Toxic friendships...
(I am 16) I’ve always known that my best (ie.closest) friend has this quality of sarcastic jokes and dark humour. For example, making fun of a ‘messy hair day’ I may have or joking me for a wrong answer I write or for a reaction I may make. Even though I know that she doesn’t mean to hurt me (or at least it is what she says or wants me to believe) this ended up bothering me a lot, but I don’t want to act childish and tell her that it bothers me because she will make fun of me about it.
She always seeks for compliments for me bit rarely gives me some. I am the encouraging friend but she is the opposite. I hate her for this.

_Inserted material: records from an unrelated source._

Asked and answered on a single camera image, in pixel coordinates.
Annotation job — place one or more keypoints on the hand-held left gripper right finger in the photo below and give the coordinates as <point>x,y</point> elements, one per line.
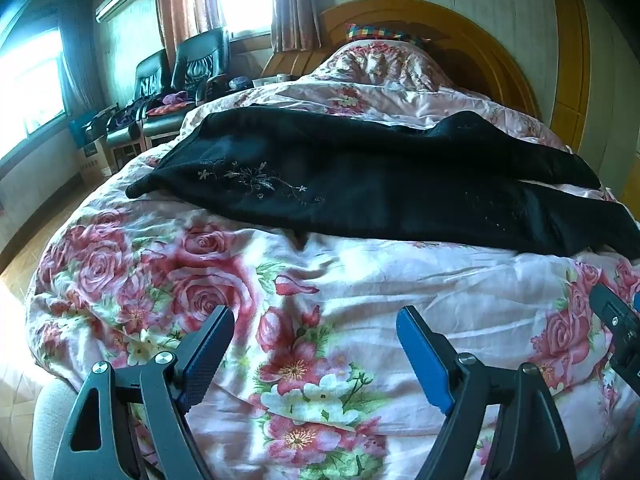
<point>425,360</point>

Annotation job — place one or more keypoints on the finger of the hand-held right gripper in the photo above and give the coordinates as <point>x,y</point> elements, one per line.
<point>617,325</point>

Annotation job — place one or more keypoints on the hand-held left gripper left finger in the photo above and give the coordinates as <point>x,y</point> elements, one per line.
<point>205,360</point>

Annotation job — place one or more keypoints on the black pants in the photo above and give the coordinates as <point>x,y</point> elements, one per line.
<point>350,185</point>

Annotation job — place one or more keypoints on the pink floral blanket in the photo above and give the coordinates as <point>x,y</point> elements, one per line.
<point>350,300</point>

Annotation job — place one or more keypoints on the grey cloth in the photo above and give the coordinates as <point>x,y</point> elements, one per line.
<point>47,430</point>

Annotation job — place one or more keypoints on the cardboard box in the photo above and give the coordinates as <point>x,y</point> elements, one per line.
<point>95,160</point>

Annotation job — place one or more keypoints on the dark purple clothes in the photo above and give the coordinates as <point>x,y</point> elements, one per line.
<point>122,120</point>

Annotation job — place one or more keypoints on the red patterned cushion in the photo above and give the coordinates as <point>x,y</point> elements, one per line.
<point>167,109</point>

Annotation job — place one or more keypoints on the blue box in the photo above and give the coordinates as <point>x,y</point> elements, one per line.
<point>87,127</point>

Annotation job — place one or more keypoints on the purple cloth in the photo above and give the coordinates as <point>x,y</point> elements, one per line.
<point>176,97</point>

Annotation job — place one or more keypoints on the black leather armchair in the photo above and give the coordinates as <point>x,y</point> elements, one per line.
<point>150,70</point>
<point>200,55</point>

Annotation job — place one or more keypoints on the wooden headboard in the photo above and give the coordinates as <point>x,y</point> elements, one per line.
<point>475,45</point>

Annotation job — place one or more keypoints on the dark curtain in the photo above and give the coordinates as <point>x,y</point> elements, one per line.
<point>75,60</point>

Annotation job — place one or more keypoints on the large side window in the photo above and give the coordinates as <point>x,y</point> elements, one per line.
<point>30,80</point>

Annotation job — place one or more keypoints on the colourful checked pillow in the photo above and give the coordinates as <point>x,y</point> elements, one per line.
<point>370,32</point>

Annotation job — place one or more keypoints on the pink curtain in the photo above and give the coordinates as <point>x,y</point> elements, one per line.
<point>185,0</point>
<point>295,5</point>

A couple of days ago, we had an intense conversation. She wants me to sleepover to her house but my parents don’t allow me to have sleepovers for their reasons, this is how they want to grow their daughter. She started saying that they have brainwashed me with crazy ideas and it ended up telling me that she is afraid of my family and that it seems ‘evil’ and ‘satanic’. Just so that you know, I might have the most religious and openhearted family, and my family is unique in the way of thinking compared to other families. My parents are strict with me because they want my own good, and they are lucky that I obey their rules and decisions always.
Today we were at a discussion with 5-6 girls and we were talking about our school. I said that it was my goal to enter this school and I am glad that I have achieved entering. She immediately said ‘yes yes I know who brainwashed you to want to come here’ in front of the other girls. She wanted to alienate me in my other friends’ eyes. One girl stopped her by telling her that she is making me feel uncomfortable. I wasn’t. I was angry in reality, and I was going to cry in front of the whole squad. She made fun of my reaction keeping quiet and angry, at that point I was ready to start crying so I tried to explain what I meant by saying that it was my goal.
Anyway these were some examples. I just don’t know what to do with her. I feel she is jealous of me and she tries to destroy me. But on the other side, she knows my deepest secrets, and losing her means that I should keep everything to myself, which means that I’ll get crazy. I don’t know what to do.